● WORK INSTRUCTIONS
Your reply should reproduce all the data below exactly while excluding the pictures.

*** Opening of DATA SEGMENT ***

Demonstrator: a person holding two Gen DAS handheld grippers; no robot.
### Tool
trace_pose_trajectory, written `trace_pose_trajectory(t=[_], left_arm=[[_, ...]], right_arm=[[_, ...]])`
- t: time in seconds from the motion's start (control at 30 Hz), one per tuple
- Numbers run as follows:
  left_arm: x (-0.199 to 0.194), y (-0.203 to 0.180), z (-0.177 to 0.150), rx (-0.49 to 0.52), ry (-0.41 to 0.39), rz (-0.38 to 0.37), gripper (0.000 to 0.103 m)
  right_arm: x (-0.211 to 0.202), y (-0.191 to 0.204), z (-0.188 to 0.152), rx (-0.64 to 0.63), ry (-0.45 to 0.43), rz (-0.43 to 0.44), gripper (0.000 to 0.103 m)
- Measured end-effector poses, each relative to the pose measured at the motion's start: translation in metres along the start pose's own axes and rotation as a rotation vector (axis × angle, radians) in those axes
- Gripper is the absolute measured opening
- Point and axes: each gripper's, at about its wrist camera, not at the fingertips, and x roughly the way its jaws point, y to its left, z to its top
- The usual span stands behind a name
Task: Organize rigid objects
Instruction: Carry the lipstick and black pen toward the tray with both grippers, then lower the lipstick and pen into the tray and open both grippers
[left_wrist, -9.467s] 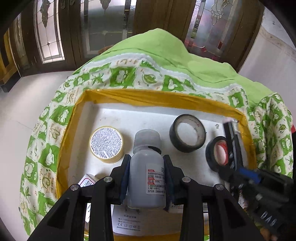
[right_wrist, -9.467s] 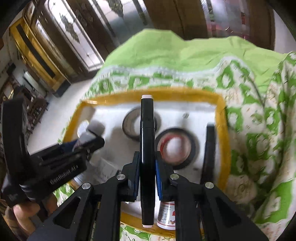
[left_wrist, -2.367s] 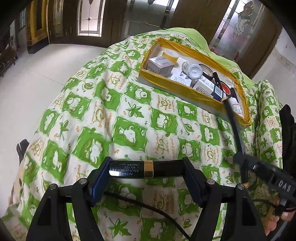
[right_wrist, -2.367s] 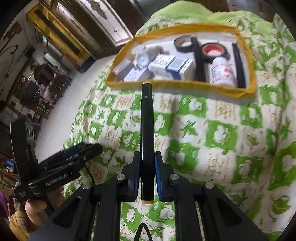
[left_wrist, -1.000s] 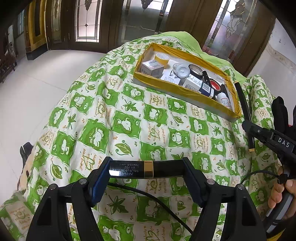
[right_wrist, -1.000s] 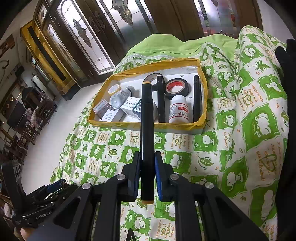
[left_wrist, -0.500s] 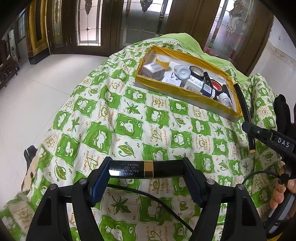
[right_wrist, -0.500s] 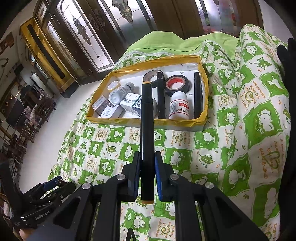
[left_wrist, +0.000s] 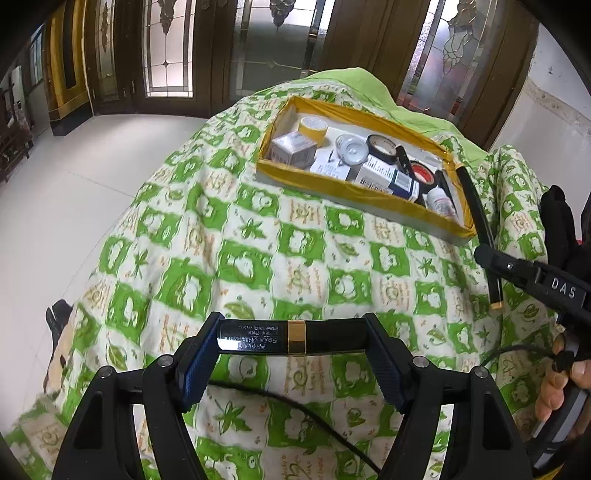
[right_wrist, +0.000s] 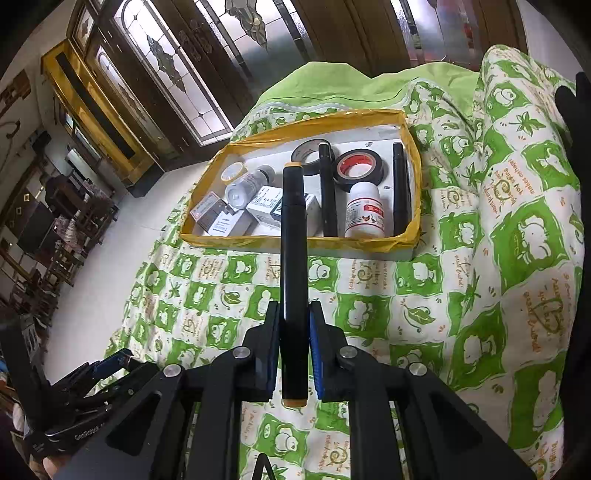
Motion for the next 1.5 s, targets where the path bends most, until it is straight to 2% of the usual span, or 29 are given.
trace_pose_trajectory(t=[0.27, 0.57, 0.77, 0.9, 1.1, 1.4, 1.5], left_arm=[[0.011, -0.015, 0.031, 0.066, -0.011, -0.010, 0.078], [0.029, -0.014, 0.101, 0.051, -0.013, -0.055, 0.078], [0.047, -0.019, 0.137, 0.067, -0.011, -0.067, 0.078], [0.066, -0.011, 0.162, 0.005, 0.033, -0.140, 0.078], [0.089, 0.002, 0.184, -0.107, 0.107, -0.267, 0.078], [0.124, -0.010, 0.198, -0.061, 0.179, -0.202, 0.078], [0.133, -0.020, 0.208, -0.015, 0.176, -0.168, 0.078]], right_arm=[[0.000, -0.010, 0.014, 0.048, 0.007, 0.024, 0.014], [0.023, -0.013, 0.045, 0.069, 0.068, 0.067, 0.014], [0.048, -0.009, 0.075, 0.072, 0.099, 0.080, 0.014], [0.063, -0.009, 0.091, 0.053, 0.107, 0.051, 0.014], [0.076, -0.017, 0.105, 0.072, 0.115, 0.060, 0.014], [0.104, 0.000, 0.126, -0.031, 0.159, 0.044, 0.014], [0.113, 0.003, 0.129, -0.057, 0.175, 0.030, 0.014]])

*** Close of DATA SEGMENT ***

● YOUR RESPONSE
Demonstrator: a person holding two Gen DAS handheld grippers; no robot.
### Tool
trace_pose_trajectory, written `trace_pose_trajectory(t=[_], left_arm=[[_, ...]], right_arm=[[_, ...]])`
- t: time in seconds from the motion's start (control at 30 Hz), one per tuple
- Numbers run as follows:
  left_arm: x (-0.199 to 0.194), y (-0.203 to 0.180), z (-0.177 to 0.150), rx (-0.49 to 0.52), ry (-0.41 to 0.39), rz (-0.38 to 0.37), gripper (0.000 to 0.103 m)
  right_arm: x (-0.211 to 0.202), y (-0.191 to 0.204), z (-0.188 to 0.152), rx (-0.64 to 0.63), ry (-0.45 to 0.43), rz (-0.43 to 0.44), gripper (0.000 to 0.103 m)
- Measured end-effector poses, each relative to the pose measured at the motion's start: translation in metres along the start pose's own axes and rotation as a rotation vector (axis × angle, radians) in those axes
- Gripper is the absolute measured opening
- Point and axes: each gripper's, at about its wrist camera, not at the fingertips, and x roughly the way its jaws point, y to its left, z to its top
- The usual span stands behind a name
Task: Organize rigid objects
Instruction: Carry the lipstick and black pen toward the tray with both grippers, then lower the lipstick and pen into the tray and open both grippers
[left_wrist, -9.467s] 
[right_wrist, -9.467s] 
[left_wrist, -2.367s] 
[right_wrist, -2.367s] 
[left_wrist, -1.000s] 
[right_wrist, -1.000s] 
[left_wrist, -0.500s] 
[right_wrist, -0.500s] 
[left_wrist, +0.000s] 
[right_wrist, +0.000s] 
Motion for the next 1.5 s, targets where the path bends most, until it is straight to 2% of the usual span, or 29 are given.
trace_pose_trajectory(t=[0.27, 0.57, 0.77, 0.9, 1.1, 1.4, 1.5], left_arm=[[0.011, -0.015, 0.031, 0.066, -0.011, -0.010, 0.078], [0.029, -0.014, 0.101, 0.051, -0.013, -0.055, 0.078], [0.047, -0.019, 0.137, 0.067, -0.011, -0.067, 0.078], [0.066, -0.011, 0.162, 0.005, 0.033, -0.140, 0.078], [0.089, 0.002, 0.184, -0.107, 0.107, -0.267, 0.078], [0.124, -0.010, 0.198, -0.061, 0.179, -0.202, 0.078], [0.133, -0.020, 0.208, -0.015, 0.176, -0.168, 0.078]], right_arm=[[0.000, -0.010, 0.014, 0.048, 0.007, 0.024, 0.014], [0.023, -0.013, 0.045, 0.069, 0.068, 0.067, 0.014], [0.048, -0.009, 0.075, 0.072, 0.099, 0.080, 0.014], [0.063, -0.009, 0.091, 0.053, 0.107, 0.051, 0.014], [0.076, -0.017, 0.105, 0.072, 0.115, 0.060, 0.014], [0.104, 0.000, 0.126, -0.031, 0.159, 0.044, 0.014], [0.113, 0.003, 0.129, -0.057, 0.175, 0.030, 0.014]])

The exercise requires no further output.